Mallam Dan Fodio was brought down to the ancient Alkalawa town, the ancestral capital of Gobirawa natives, now known as aboriginal Hausa race; to be teaching the crown Prince Yumfa Islamic lectures.

Dan Fodio was allowed access into the palace to integrate with people in both palace and within the community as the crown Prince’s Islamic teacher. Dan Fodio was also granted privileges around within the royal palaces within Gobirawa kingdom.

No too long, the imperial King Nefata died and crown Prince Yumfa was young and once student of Malam Dan Fodio, who pretended to be around the young king to offer advises and bring the young king to orders.

Tricking the system, Mallam Dan Fodio was smart to convinced the generality of Hausa communities to join him to end royalties and taxes to the palace and to the young king for their freedom. However, Dan Fodio stage manage a community war , which broke out in 1804 and Mallam Dan Fodio was supported by the majority of Hausa communities; whereas, the Young imperial king Yumfa was killed with other Hausa kings under the kingdom.

Thereafter, Mallam Dan Fodio and his Fulani warlords reneged on what they promised the Hausa communities and decided to killed anyone who dare them or asked questions.

Complementarily, Mallam Dan Fodio established caliphate instead of kingdom. Sultan to head all, Emirs to manage communities and towns; Serikis to run villages and small settlements; and by 1809 all the Emirs and Serikis were of Fulani blood and it has remained so till date.

Mallam Dan Fodio, as Sultan, mandated and swore that the Gobirawa natives or Hausa race must never again rule over their land.

Systematically, part of the colonized styles employed was…….as a Fulani descendants, they agreed never to allowed or teach strangers, especially Hausa people their Fulani language (FUFULDI) but to dropped their Fufuldi language within themselves and adopted to learn the Hausa language.
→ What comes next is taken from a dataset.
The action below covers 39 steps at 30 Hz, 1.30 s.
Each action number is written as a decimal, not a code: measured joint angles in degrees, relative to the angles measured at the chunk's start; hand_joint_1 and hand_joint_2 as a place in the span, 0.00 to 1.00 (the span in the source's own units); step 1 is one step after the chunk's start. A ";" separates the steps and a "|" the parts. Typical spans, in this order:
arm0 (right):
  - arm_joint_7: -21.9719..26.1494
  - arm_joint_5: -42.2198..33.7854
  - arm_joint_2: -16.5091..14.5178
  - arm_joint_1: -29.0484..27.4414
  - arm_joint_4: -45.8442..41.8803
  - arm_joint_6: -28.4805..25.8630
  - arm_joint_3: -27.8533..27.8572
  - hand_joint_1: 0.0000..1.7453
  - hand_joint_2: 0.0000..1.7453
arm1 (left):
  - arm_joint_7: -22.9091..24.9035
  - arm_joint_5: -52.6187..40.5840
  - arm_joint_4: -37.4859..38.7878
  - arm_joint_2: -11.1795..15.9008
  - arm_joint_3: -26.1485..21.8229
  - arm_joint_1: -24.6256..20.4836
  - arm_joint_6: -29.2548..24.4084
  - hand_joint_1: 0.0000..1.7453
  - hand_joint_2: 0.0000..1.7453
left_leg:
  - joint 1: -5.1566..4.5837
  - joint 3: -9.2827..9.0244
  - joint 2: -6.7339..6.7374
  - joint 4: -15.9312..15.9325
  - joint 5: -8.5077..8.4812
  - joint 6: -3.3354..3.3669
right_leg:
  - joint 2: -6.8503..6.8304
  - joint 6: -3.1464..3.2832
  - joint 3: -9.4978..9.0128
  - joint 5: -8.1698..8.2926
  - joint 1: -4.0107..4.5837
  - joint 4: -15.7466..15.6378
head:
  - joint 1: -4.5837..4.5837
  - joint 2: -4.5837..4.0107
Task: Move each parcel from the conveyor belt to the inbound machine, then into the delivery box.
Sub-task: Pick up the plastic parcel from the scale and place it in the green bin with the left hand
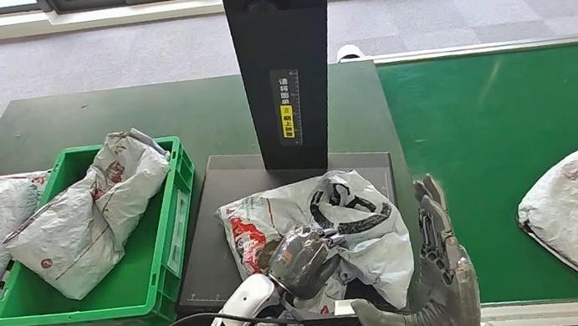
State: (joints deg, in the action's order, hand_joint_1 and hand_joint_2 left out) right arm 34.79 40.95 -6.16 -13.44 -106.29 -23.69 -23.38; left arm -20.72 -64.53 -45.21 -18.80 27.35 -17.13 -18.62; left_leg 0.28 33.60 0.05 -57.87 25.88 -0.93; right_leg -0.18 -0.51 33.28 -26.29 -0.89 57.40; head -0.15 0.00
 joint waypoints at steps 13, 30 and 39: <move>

This language crossing and language secrecy within minority Fulani was employed to control the Hausa majority. Surprisingly, no full-blooded Hausa descendants could speak or understand Fulani’s Fufuldi language but all Fulanis speak Hausa fluently as their accepted second language.

Also, Fulanis do marry Hausa women but Fulani forbidden marriages between their women and Hausa men, except otherwise on a very coordinated and espionage missions on any Hausa man.